(AVAILABLE DATA Opens)

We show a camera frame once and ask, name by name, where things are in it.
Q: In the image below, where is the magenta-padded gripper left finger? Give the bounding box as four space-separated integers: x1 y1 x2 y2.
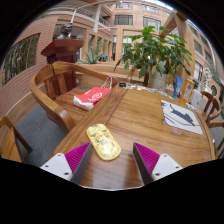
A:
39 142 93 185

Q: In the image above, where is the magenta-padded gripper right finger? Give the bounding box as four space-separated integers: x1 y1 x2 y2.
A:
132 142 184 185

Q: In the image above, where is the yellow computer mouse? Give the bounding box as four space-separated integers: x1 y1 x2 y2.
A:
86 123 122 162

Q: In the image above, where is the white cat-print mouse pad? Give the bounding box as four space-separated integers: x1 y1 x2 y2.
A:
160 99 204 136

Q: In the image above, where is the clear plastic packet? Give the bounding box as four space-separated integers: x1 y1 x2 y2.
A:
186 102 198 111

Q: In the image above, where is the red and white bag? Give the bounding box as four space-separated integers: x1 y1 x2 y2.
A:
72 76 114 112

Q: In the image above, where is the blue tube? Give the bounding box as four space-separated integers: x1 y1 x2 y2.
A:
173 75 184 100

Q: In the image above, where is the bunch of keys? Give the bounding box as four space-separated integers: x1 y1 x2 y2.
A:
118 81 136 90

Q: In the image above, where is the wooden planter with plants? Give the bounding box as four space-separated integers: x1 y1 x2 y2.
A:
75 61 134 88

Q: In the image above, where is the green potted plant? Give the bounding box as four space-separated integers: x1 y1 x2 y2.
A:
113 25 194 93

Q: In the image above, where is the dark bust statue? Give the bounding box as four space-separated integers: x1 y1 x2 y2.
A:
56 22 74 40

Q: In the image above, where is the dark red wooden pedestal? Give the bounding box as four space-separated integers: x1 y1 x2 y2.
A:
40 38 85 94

(AVAILABLE DATA Closes)
(AVAILABLE DATA Opens)

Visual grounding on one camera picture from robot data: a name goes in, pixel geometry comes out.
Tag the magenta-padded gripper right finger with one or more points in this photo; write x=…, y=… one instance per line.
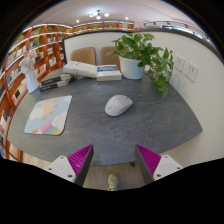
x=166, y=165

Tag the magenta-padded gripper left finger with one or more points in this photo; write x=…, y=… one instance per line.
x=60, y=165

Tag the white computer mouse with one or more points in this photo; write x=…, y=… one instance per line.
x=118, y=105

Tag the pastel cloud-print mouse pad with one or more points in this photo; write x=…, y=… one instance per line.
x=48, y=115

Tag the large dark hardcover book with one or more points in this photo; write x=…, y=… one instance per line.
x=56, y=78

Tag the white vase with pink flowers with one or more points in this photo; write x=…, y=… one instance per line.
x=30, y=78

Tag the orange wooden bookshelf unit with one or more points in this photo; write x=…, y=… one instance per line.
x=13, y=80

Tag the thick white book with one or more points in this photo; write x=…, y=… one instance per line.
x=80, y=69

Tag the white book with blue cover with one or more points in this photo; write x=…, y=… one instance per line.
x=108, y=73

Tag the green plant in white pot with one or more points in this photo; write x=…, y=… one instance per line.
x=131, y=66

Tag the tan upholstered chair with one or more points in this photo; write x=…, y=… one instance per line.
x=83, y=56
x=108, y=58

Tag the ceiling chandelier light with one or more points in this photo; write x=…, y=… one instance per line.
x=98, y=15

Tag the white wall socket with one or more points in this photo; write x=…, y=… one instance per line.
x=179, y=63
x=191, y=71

(AVAILABLE DATA Closes)
(AVAILABLE DATA Opens)

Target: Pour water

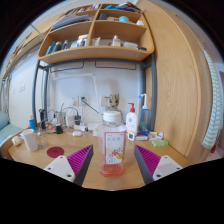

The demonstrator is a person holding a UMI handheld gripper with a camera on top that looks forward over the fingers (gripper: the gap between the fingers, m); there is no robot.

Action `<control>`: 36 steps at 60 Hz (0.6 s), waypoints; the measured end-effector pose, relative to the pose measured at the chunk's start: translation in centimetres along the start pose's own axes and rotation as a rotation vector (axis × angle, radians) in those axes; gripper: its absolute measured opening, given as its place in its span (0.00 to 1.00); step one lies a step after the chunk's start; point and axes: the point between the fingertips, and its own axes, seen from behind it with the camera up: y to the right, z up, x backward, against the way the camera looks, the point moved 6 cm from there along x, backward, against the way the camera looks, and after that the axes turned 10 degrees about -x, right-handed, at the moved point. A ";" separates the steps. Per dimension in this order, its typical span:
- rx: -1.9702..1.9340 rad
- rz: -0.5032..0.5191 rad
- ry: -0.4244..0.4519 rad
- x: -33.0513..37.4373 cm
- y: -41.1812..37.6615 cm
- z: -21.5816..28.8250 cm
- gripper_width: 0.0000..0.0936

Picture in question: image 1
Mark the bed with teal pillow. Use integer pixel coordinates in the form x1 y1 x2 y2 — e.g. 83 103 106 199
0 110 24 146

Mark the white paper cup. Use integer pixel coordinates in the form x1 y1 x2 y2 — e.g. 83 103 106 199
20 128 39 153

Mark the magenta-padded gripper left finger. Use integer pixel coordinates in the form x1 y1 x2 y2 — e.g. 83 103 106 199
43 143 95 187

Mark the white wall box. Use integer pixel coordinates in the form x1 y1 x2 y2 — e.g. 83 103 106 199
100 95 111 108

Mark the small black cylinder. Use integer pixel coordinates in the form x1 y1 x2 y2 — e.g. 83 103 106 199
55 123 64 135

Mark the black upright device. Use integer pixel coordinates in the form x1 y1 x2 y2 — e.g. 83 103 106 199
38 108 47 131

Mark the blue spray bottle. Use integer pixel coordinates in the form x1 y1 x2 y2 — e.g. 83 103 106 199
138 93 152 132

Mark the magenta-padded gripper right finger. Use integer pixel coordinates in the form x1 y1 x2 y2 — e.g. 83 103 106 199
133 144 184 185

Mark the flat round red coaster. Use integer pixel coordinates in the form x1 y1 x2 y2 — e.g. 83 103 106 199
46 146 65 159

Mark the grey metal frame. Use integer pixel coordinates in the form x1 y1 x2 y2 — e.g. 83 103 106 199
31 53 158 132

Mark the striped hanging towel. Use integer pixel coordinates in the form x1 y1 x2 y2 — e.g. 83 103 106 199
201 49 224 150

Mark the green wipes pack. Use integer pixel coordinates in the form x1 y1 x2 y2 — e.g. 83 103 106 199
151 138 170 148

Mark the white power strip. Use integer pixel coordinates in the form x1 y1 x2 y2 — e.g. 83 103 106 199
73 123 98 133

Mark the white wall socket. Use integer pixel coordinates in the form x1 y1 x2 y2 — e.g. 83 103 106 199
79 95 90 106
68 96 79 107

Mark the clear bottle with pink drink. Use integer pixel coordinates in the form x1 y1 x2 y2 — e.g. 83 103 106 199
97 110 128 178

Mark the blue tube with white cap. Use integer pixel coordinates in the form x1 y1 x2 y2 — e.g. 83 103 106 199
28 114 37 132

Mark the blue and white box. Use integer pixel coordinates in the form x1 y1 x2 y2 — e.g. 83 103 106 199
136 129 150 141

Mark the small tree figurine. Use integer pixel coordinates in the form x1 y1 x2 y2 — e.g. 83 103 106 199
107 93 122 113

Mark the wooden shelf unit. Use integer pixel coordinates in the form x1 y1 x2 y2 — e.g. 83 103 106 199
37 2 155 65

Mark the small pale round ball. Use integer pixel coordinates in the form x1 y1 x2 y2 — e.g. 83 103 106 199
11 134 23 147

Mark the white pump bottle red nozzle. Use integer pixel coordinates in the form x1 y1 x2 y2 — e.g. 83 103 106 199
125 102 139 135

(AVAILABLE DATA Closes)

Look over the records. Copy the lines that include the word "robot".

▸ SOLUTION
Visual grounding on one camera picture from robot data: a name goes in, pixel geometry comes out.
The demonstrator is a person holding a UMI handheld gripper with a camera on top that looks forward over the fingers (gripper: the gap between the fingers, m); there is no robot.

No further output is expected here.